Nothing but the images should be left out when the entries are restated word for word.
----- Material supplied -----
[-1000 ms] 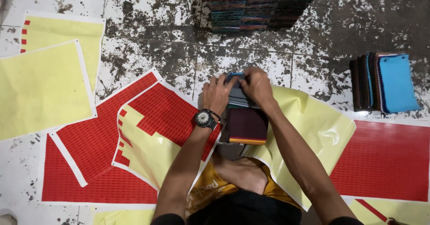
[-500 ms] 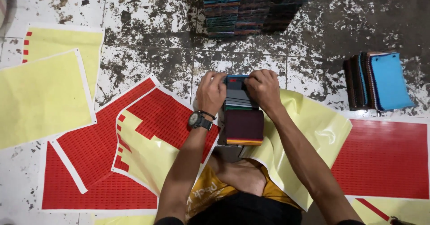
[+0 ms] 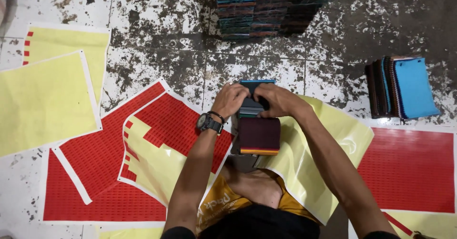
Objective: The person sits on the floor and assembles notebooks by hand. They place small red adhesive strips onto the spine of a stack of colored paper sheets, then cover the stack with a blue cover sheet. The person repeats this process for multiple notebooks, stacking the finished items on the floor.
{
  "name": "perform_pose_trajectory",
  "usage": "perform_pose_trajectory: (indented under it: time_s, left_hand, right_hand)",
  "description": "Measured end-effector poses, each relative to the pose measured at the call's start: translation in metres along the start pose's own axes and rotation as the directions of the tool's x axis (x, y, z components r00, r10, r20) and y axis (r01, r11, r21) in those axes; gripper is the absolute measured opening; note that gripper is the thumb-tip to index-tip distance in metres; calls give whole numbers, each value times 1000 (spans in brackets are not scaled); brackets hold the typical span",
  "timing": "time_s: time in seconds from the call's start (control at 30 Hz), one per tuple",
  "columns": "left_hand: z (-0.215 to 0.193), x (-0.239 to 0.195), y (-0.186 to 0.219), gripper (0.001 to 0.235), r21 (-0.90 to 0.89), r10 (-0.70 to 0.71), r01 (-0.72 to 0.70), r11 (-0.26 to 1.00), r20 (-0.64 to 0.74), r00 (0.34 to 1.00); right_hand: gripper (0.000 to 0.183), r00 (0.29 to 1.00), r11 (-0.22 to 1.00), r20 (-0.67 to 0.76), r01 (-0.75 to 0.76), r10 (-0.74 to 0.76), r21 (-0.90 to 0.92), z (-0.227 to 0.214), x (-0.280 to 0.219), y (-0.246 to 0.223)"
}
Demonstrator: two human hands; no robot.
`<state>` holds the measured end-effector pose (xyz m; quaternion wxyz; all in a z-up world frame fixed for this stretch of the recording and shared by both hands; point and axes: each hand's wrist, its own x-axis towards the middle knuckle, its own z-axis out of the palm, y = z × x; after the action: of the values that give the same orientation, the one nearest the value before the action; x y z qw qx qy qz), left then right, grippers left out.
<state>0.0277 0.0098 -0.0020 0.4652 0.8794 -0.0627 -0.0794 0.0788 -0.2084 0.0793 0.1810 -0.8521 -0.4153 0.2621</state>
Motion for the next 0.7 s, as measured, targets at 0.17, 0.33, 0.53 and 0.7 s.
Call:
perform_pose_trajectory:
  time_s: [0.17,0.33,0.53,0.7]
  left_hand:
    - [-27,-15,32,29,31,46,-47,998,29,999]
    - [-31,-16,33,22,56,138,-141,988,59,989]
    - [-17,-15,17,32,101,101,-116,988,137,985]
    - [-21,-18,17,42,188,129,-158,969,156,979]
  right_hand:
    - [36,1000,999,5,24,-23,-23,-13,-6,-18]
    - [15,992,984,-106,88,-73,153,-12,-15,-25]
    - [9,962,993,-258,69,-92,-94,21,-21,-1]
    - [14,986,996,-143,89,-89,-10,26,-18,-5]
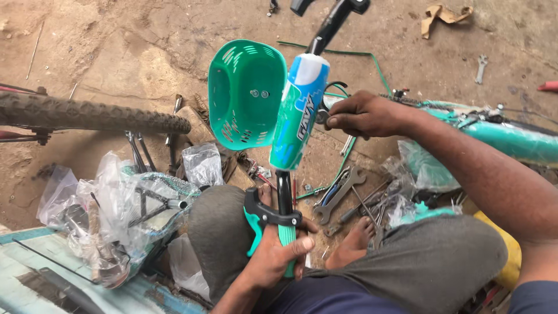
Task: The person assembles a bicycle by attaching the handlebars and a front basket to the frame. They use a wrench to tighten the bolts securing the basket and handlebars to the stem.
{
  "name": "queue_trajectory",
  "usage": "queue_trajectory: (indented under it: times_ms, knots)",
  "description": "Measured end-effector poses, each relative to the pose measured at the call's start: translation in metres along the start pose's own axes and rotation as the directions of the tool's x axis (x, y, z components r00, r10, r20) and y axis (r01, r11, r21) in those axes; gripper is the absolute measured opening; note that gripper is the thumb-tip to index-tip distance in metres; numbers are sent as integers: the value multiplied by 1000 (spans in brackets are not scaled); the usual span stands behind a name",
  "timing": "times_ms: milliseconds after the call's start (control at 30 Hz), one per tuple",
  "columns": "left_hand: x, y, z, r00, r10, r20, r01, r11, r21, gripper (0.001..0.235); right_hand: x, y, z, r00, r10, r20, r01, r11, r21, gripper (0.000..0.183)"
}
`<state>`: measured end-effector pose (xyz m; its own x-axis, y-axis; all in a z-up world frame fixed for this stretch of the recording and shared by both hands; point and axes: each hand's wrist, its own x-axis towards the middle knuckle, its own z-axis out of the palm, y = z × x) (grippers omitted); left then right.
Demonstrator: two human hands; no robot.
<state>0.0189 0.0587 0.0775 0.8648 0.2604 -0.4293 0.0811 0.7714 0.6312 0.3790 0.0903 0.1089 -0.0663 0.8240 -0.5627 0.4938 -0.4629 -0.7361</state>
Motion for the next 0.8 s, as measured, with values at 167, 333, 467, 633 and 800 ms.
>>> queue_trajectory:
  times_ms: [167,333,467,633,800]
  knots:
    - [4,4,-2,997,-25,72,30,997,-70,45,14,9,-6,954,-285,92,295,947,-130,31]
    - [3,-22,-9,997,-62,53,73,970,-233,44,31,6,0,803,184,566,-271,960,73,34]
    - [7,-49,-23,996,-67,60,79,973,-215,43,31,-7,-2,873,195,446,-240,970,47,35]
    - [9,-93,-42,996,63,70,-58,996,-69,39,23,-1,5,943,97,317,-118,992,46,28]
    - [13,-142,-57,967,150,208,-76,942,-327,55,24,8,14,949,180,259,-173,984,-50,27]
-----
The answer:
[-1000 ms] 
[-500 ms] 
[+0 ms] 
Objective: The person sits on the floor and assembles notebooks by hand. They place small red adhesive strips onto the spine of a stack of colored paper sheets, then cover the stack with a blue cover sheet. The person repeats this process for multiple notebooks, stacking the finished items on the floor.
{
  "name": "perform_pose_trajectory",
  "usage": "perform_pose_trajectory: (indented under it: time_s, left_hand, right_hand)",
  "description": "Measured end-effector poses, each relative to the pose measured at the call's start: translation in metres along the start pose's own axes and rotation as the directions of the tool's x axis (x, y, z components r00, r10, r20) and y axis (r01, r11, r21) in those axes; gripper is the absolute measured opening; note that gripper is the thumb-tip to index-tip distance in metres; calls give whole numbers, each value times 1000 (spans in brackets are not scaled); brackets hold the typical span",
  "timing": "time_s: time in seconds from the call's start (control at 30 Hz), one per tuple",
  "columns": "left_hand: z (-0.215 to 0.193), x (-0.239 to 0.195), y (-0.186 to 0.219), gripper (0.001 to 0.235), r21 (-0.90 to 0.89), r10 (-0.70 to 0.71), r01 (-0.72 to 0.70), r11 (-0.26 to 1.00), r20 (-0.64 to 0.74), r00 (0.34 to 1.00); right_hand: gripper (0.000 to 0.183), r00 (0.29 to 1.00), r11 (-0.22 to 1.00), r20 (-0.67 to 0.76), r01 (-0.75 to 0.76), r10 (-0.74 to 0.76), r21 (-0.90 to 0.92), z (-0.227 to 0.214), x (-0.280 to 0.219), y (-0.246 to 0.223)"
}
Demonstrator: two human hands; no robot.
`<state>` holds the measured end-effector pose (xyz m; quaternion wxyz; all in a z-up world frame fixed for this stretch of the recording and shared by both hands; point and axes: each hand's wrist, its own x-axis towards the middle knuckle, its own z-axis out of the palm, y = z × x; after the action: of the values that give the same orientation, the one nearest the value before the action; x y z qw qx qy qz), left then right, grippers left out.
<state>0.0277 0.0098 -0.0020 0.4652 0.8794 -0.0627 -0.0794 0.0788 -0.2084 0.0793 0.1810 -0.8521 -0.4153 0.2621</state>
Motion for the next 0.7 s, as measured, targets at 0.17, 0.33, 0.53 and 0.7 s.
Call:
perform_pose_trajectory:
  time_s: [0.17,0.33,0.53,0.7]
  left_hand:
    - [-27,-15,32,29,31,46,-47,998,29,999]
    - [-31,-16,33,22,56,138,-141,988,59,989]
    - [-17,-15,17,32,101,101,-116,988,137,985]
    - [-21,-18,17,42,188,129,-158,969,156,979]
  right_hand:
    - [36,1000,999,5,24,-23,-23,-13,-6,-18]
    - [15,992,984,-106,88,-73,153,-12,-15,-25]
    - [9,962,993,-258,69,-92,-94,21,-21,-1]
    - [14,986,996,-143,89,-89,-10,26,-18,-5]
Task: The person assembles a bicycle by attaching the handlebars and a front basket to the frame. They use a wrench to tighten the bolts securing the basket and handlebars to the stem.
{
  "name": "queue_trajectory",
  "usage": "queue_trajectory: (indented under it: times_ms, knots)",
  "description": "Measured end-effector poses, each relative to the pose measured at the call's start: translation in metres along the start pose's own axes and rotation as the directions of the tool's x axis (x, y, z components r00, r10, r20) and y axis (r01, r11, r21) in those axes; gripper is the absolute measured opening; note that gripper is the thumb-tip to index-tip distance in metres; numbers are sent as integers: the value multiplied by 1000 (spans in brackets are not scaled); the usual span stands behind a name",
  "timing": "times_ms: milliseconds after the call's start (control at 30 Hz), one per tuple",
  "columns": "left_hand: x, y, z, r00, r10, r20, r01, r11, r21, gripper (0.001..0.235); right_hand: x, y, z, r00, r10, r20, r01, r11, r21, gripper (0.000..0.183)"
}
`<state>`: measured end-effector pose (xyz m; its own x-axis, y-axis; all in a z-up world frame fixed for this stretch of the recording and shared by both hands; point and axes: each hand's wrist, its own x-axis towards the middle knuckle, its own z-axis out of the palm, y = z × x) (grippers omitted); left then right.
Demonstrator: two human hands; no robot.
<state>0.0189 0.0587 0.0775 0.8648 0.2604 -0.4293 0.0811 0.7714 0.6312 0.3790 0.0903 0.1089 -0.0663 0.8240 -0.5627 0.4938 -0.4629 -0.7361</state>
Motion for the next 0.8 s, as measured, with values at 167, 333, 467, 633 and 800 ms.
>>> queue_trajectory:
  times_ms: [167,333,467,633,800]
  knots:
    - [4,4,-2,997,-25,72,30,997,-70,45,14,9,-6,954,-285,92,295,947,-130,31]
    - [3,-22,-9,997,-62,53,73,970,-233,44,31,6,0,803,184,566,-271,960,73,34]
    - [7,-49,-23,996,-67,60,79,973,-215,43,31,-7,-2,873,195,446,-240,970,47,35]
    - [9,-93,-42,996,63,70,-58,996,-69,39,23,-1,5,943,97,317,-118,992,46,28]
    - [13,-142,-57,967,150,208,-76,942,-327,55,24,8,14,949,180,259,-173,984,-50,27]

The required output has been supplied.